Racket sur les barrières : Les agents des eaux et forêts sèment la panique à Paoua

Publié le 2 novembre 2023 , 7:15
Mis à jour le: 2 novembre 2023 2:01 pm

Racket sur les barrières : Les agents des eaux et forêts sèment la panique à Paoua

 

barrière de contrôle mixte des forces de l'ordre à l'entrée de la ville de Bossembélé sur l'axe Bangui
barrière de contrôle mixte des forces de l’ordre à l’entrée de la ville de Bossembélé sur l’axe Bangui. CopyrightCNC

 

 

 

Bangui, 03 novembre 2023 (CNC) – Le gouvernement centrafricain a récemment pris, en septembre dernier,  l’initiative audacieuse de démanteler les barrières illégales et de réformer les services associés, dans le but de mettre fin aux extorsions de fonds qui ont longtemps pesé sur les citoyens centrafricains. Cette action a été lancée sous la direction du Premier ministre, Félix Moloua, et a suscité de l’espoir parmi la population. Cependant, malgré ces efforts, la situation semble s’aggraver sur certaines routes à l’intérieures du pays, notamment à Paoua, chef-lieu de la préfecture de Lim-Pendé, au nord-ouest de la République centrafricaine.

 

Dès que l’on approche de l’entrée de la ville de Paoua, les agents des eaux et forêts, aux côtés des forces de défense et de sécurité intérieure sur des barrières à l’entrée, mènent des fouilles minutieuses sur les camions et imposent des taxes aux passagers. Ce qui est particulièrement préoccupant, c’est que ces agents ne sont pas de véritables techniciens des eaux et forêts, mais des auxiliaires qui ont été déployés sur les trois principales barrières aux entrées de la ville. Ils agissent en dehors de leur domaine de compétence, confisquant même des biens qui ne relèvent pas de leur juridiction, tels que des bouteilles d’alcool ou des bidons de carburant, tout cela dans le but d’escroquer de l’argent aux commerçants et aux voyageurs.

 

Ce qui est encore plus choquant, c’est que le chef du cantonnement forestier et l’inspecteur forestier, affectés à Paoua, semblent être les instigateurs de ce réseau d’escroquerie. Plutôt que d’utiliser les agents stagiaires formés et affectés à leur service, ils préfèrent faire appel à ces auxiliaires pour extorquer les citoyens.
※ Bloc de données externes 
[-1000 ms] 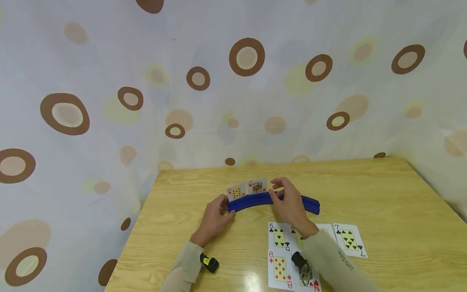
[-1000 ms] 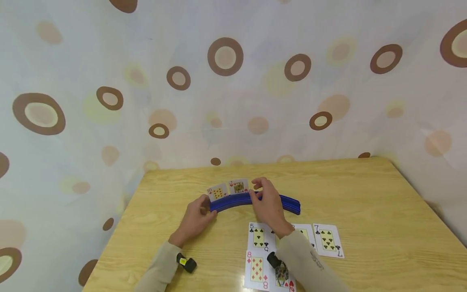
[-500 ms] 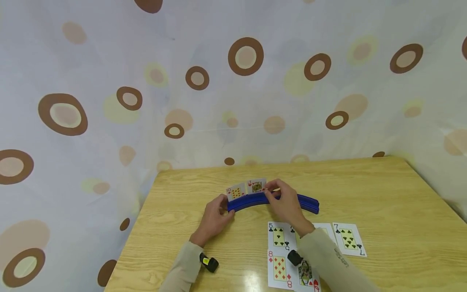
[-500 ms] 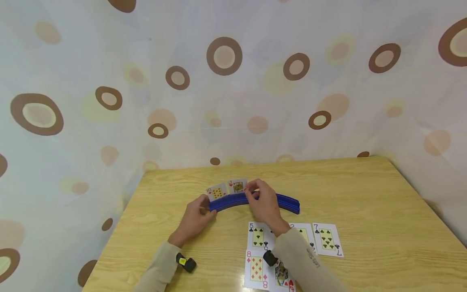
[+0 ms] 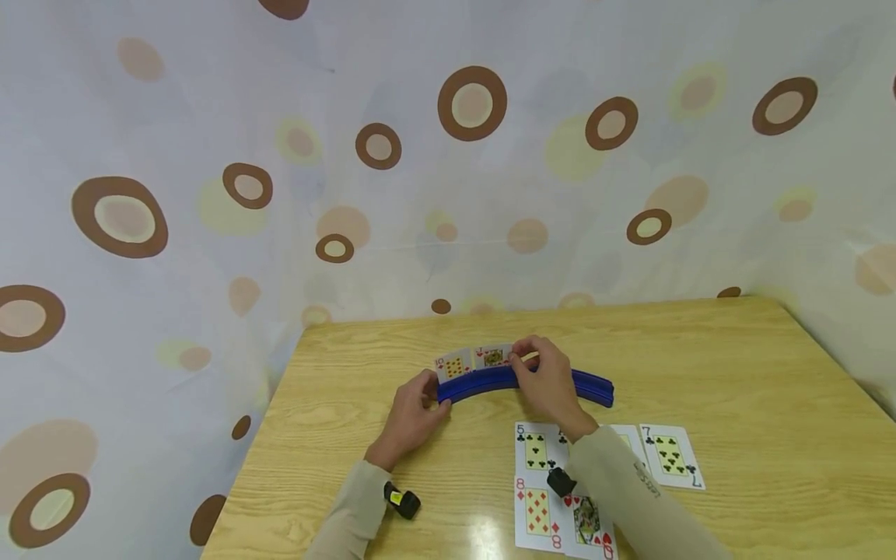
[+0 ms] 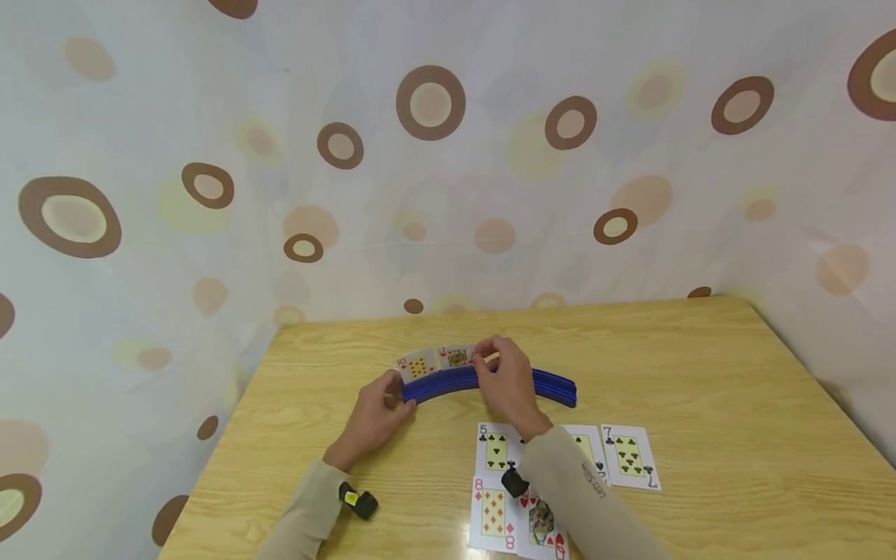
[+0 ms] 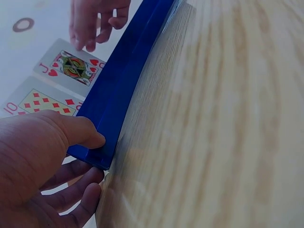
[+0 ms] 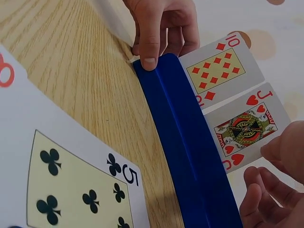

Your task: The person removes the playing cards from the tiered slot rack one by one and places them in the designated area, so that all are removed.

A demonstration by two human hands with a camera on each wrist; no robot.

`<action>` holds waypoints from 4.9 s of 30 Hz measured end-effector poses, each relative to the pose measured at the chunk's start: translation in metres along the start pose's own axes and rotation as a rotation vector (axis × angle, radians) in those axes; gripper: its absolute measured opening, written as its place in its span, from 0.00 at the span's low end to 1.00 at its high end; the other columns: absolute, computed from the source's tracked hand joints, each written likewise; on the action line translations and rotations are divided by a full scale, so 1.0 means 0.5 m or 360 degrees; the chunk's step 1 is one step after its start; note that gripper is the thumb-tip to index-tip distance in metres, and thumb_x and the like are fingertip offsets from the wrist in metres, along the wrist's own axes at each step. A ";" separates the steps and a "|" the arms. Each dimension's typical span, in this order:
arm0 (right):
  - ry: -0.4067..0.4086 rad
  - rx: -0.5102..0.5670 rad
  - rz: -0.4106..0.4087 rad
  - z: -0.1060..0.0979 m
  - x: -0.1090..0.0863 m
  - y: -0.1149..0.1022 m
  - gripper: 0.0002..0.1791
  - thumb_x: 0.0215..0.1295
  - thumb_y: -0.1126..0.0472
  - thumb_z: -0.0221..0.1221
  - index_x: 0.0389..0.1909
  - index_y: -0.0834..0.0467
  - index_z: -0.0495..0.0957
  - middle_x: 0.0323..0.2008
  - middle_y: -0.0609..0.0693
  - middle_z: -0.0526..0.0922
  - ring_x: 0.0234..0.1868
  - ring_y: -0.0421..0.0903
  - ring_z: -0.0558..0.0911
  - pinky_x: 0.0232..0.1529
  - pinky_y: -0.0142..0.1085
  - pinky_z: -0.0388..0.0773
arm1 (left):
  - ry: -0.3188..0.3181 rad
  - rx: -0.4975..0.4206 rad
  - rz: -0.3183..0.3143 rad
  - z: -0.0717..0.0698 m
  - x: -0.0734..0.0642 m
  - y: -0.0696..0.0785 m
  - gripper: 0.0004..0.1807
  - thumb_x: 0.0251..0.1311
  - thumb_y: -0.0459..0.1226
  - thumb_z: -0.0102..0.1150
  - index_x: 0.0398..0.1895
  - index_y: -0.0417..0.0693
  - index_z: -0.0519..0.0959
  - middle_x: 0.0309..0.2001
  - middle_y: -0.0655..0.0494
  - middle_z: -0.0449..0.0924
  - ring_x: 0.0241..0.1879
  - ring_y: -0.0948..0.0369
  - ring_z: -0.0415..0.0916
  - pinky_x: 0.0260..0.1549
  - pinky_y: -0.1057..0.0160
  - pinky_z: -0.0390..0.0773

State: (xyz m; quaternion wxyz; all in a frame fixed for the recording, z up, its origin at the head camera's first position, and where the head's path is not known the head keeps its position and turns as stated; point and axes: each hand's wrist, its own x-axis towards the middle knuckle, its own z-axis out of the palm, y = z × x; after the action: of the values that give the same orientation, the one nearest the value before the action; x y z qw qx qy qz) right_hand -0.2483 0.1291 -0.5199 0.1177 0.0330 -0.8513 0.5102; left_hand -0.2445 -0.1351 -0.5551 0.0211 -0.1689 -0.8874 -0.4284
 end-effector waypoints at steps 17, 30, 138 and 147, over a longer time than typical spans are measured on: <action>0.0075 -0.0022 -0.0107 -0.062 -0.037 0.007 0.07 0.79 0.62 0.64 0.51 0.58 0.85 0.48 0.58 0.91 0.47 0.55 0.90 0.45 0.32 0.82 | -0.0017 -0.0005 0.0012 0.004 0.000 0.000 0.19 0.71 0.33 0.69 0.61 0.42 0.79 0.51 0.47 0.88 0.48 0.55 0.84 0.51 0.54 0.86; 0.0070 -0.0117 -0.0153 -0.179 -0.115 0.038 0.07 0.77 0.62 0.66 0.51 0.59 0.86 0.42 0.54 0.90 0.40 0.26 0.80 0.41 0.26 0.79 | 0.0029 -0.0008 -0.0018 -0.009 -0.012 -0.007 0.17 0.70 0.32 0.70 0.60 0.41 0.80 0.51 0.46 0.89 0.50 0.53 0.86 0.52 0.49 0.88; -0.0300 0.0209 -0.0073 -0.089 -0.117 0.036 0.06 0.78 0.59 0.66 0.47 0.58 0.86 0.35 0.59 0.91 0.33 0.48 0.87 0.30 0.32 0.79 | 0.0025 -0.0013 -0.0093 -0.023 -0.023 -0.009 0.17 0.71 0.33 0.69 0.59 0.43 0.79 0.51 0.48 0.88 0.49 0.56 0.83 0.51 0.54 0.84; -0.0216 0.0266 -0.0204 -0.015 -0.036 -0.011 0.09 0.77 0.61 0.67 0.53 0.58 0.86 0.45 0.57 0.90 0.33 0.39 0.84 0.31 0.32 0.78 | 0.0027 0.0008 -0.0079 -0.022 -0.017 -0.012 0.17 0.71 0.33 0.69 0.59 0.43 0.79 0.51 0.48 0.88 0.48 0.57 0.82 0.50 0.58 0.83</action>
State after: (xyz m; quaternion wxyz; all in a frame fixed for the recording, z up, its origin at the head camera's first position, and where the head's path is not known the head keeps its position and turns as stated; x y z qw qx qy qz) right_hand -0.2286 0.1318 -0.5161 0.0891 0.1315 -0.8080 0.5674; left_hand -0.2396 -0.1494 -0.5543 0.0183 -0.1432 -0.8921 -0.4281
Ces auxiliaires, sans formation adéquate dans le domaine des eaux et forêts, ne devraient en aucun cas être placés sur des barrières de contrôle. Cette préférence des responsables locaux pour les auxiliaires au détriment de leurs stagiaires intégrés dans la fonction publique est non seulement déconcertante mais également inacceptable.

 

Même sur le poste frontalier de Bemal, la situation semble similaire, où des auxiliaires sont affectés dans le secteur, alors que des stagiaires formés par l’État sont disponibles. Malheureusement, il semble que malgré les efforts du Premier ministre Félix Moloua pour démanteler les barrières illégales et mettre fin à ces pratiques illégales, le racket sur les barrières en République centrafricaine persiste.

 

Il est impératif que les autorités centrafricaines prennent des mesures sérieuses pour mettre un terme à cette situation inacceptable. Il est de la responsabilité du gouvernement de garantir que les citoyens puissent circuler librement sans craindre d’être victimes d’extorsion. Il est également essentiel de réformer les services des eaux et forêts pour assurer un contrôle approprié et empêcher les abus. La population centrafricaine mérite un État de droit et des services publics efficaces, et il est temps de mettre un terme à ces pratiques illégales qui nuisent à la confiance des citoyens envers le gouvernement.